Wir begrüßen, dass sich zwei Kieler Gymnasien, die Max-Planck-Schule und die Hebbelschule, für G 8 entschieden haben. Wir hoffen darauf, dass weitere Gymnasien sich auch so entscheiden werden.
Rot-Grün-SSW werden die Schulen dabei unterstützen, den eingeschlagenen Weg erfolgreich fortzusetzen, um weitere Unruhe zu vermeiden. Nichts anderes verursacht schwarz-gelb mit der geplanten Änderung des Schulgesetzes, wonach Gymnasien die Wahlfreiheit bekommen sollen, ob sie beim 2008 eingeführten Turbo-Abi (G8) bleiben, zum Langsam-Abi (G9)
zurückkehren oder gleich beide Abi-Modelle anbieten.
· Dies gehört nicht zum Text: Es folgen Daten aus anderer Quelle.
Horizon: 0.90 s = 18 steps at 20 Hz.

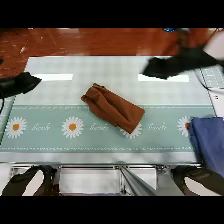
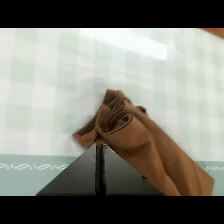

Von der  Landesregierung auf Abruf erwarten wir, dass sie die Finger davon lässt.

Viele Gymnasien haben jede Menge Zeit und Kraft investiert, um das Schulgesetz der Großen Koalition und den G8-Beschluss umzusetzen, welcher dem bundesweiten Standard entspricht.
Die bisherige organisatorische und pädagogische Arbeit und getätigte Investitionen dürfen nicht umsonst gewesen sein und müssen auch fortgeführt werden.
Außerdem darf nicht vergessen werden, dass schon jetzt eine Wahlmöglichkeit für Schüler und Eltern in Kiel zwischen G8 und G9 besteht: das Gymnasium mit Abiturmöglichkeit nach acht Jahren (G8) und an drei  Gemeinschaftsschulen mit Abiturmöglichkeit nach neun Jahren (G9)!

Dies erklären zur Diskussion über G8 oder G9 an den Gymnasien der schulpolitische Sprecher der SPD-Ratsfraktion, Ratsherr Peter A. Kokocinski, und die schulpolitische Sprecherin der Ratsfraktion Bündnis 90/Die Grünen, Kirsten Wegner.